Lessons Learned from Hurricane Helene and Milton
In this episode of Risk Intel, host Ed Vincent, CEO of SRA Watchtower, is joined by Shawn Ryan, CFO of SRA Watchtower, and Niki White, CGO of SRA Watchtower to discuss the importance of natural disaster preparedness within financial institutions. As climate risks grow and on the heels of two back-to-back hurricanes, financial entities must be proactive to help strengthen their risk management frameworks to protect key assets and ensure operational resilience.
Many people have been significantly impacted by the recent hurricanes Helene and Milton. Please find the below link to donate to the American Red Cross to support those impacted. https://www.redcross.org/donate/donation.html
Banks and Credit Unions are increasingly vulnerable to natural disasters, such as hurricanes and floods. The episode highlighted the critical need to map business assets geographically and identify branches, datacenters, and supply chains located in high-risk zones. Historical data analysis combined with climate models provides actionable insights on the likelihood and potential severity of natural events. This information is crucial for conducting a comprehensive Business Impact Analysis (BIA), helping banks quantify the operational, financial, and reputational consequences of such risks.
The episode also emphasized the importance of developing Natural Disaster-Specific KRIs, which track vulnerabilities like facility readiness, proximity to flood zones, and service disruptions. Implementing automated systems to monitor real-time environmental trends and set up early warnings enhances a bank's response readiness. Monitoring the impact of disasters on supply chains and third-party vendors was also underscored as essential for operational continuity.
Niki and Shawn express the importance of conducting tabletop exercises and stress testing as critical tools for assessing the financial and operational resilience of banks in the face of natural disasters. Regular simulations ensure leadership teams are well-prepared, while stress tests measure the bank's ability to withstand disruptions, such as power outages or network failures, enabling institutions to gauge the robustness of their disaster plans.
“Stress testing isn’t just a compliance exercise. It’s about understanding how long your institution can withstand disaster-induced disruptions and how quickly you can bounce back from outages or service disruptions.” – Niki White
Ensuring an institution’s Business Continuity Plan (BCP) is not only updated, but also robust enough to maintain critical functions during a disaster was another focal point in this episode. Establishing redundancy in IT systems, like cloud-based backups and alternate data centers, was highlighted to prevent service disruptions. A clear and centralized emergency communication plan is essential to keep employees, customers, and regulators informed during crises.
Collaboration with local government and emergency services is vital for aligning institutional disaster response strategies with regional efforts. Creating local partnerships with vendors for emergency supplies and alternate power sources were also recommended to ensure seamless business operations during and after a natural disaster.

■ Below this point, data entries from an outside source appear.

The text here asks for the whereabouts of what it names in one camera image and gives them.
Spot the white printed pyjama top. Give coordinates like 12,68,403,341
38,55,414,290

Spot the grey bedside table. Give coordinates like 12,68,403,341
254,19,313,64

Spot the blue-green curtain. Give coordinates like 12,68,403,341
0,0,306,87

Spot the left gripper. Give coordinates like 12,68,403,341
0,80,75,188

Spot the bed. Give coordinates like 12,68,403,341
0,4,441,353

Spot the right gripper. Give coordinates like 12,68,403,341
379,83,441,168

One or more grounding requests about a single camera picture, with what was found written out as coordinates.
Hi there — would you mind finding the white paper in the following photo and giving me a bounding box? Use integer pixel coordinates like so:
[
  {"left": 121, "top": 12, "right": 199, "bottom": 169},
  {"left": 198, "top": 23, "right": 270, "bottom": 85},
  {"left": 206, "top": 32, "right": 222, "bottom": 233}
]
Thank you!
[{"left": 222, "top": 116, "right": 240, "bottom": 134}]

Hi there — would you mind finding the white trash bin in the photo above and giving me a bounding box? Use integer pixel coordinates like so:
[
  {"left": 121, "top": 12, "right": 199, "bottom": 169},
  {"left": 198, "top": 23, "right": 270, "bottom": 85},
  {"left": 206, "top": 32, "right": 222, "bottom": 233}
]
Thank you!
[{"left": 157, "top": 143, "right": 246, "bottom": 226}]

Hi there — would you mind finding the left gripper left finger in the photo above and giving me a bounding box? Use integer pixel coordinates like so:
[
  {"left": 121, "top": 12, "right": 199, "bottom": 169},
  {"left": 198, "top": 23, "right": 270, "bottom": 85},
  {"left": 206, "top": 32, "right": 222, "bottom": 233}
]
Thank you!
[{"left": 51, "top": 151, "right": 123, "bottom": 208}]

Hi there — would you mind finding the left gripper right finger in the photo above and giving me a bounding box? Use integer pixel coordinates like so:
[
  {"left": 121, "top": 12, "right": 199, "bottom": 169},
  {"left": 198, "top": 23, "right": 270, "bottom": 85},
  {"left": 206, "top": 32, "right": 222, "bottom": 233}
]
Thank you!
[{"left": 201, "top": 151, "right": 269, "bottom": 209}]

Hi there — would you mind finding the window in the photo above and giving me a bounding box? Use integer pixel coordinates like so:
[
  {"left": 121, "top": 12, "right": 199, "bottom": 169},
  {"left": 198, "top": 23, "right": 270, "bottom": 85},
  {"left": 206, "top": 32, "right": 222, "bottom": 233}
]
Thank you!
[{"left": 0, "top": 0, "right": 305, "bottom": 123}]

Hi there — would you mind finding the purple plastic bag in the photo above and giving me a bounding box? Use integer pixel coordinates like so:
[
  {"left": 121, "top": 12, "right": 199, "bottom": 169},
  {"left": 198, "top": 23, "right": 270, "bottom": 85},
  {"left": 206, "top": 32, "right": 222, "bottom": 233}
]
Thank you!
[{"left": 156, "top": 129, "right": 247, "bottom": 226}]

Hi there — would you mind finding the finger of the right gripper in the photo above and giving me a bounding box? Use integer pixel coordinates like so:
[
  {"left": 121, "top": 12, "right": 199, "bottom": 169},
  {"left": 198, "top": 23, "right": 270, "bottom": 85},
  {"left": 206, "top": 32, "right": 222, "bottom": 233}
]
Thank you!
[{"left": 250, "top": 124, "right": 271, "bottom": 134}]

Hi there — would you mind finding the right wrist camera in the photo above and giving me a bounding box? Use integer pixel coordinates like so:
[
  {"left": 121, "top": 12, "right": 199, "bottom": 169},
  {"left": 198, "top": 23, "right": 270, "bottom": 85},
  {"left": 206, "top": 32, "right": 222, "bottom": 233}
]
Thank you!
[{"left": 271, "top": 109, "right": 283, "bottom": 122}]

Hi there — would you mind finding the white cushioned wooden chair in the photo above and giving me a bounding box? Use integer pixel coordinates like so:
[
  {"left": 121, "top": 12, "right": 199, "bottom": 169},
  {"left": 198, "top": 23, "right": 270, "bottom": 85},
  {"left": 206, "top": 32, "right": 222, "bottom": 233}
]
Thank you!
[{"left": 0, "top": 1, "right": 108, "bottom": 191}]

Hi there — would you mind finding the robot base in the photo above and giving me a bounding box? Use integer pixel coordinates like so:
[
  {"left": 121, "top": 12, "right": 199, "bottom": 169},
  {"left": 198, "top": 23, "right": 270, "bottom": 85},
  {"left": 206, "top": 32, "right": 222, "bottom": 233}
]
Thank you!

The role of technology, especially risk intelligence and analytics tools, is transforming how banks and credit unions anticipate and mitigate natural disaster risks. Implementing AI tools and data-driven risk platforms can help institutions predict disasters and develop proactive strategies. Additionally, the episode underscored the value of partnering with external risk experts to enhance disaster planning, particularly in unfamiliar regions.
Finally, the podcast highlighted the importance of keeping the Board and senior management engaged in natural disaster risk discussions. Regular risk reporting, along with integrating risk assessments into broader strategic planning or your ERM framework, ensures that disaster preparedness aligns with the bank’s overall risk appetite.
By taking these proactive steps, financial institutions can create a forward-looking Enterprise Risk Management (ERM) program that ensures they are well-prepared to face the growing risks posed by natural disasters, safeguarding both their assets and reputation.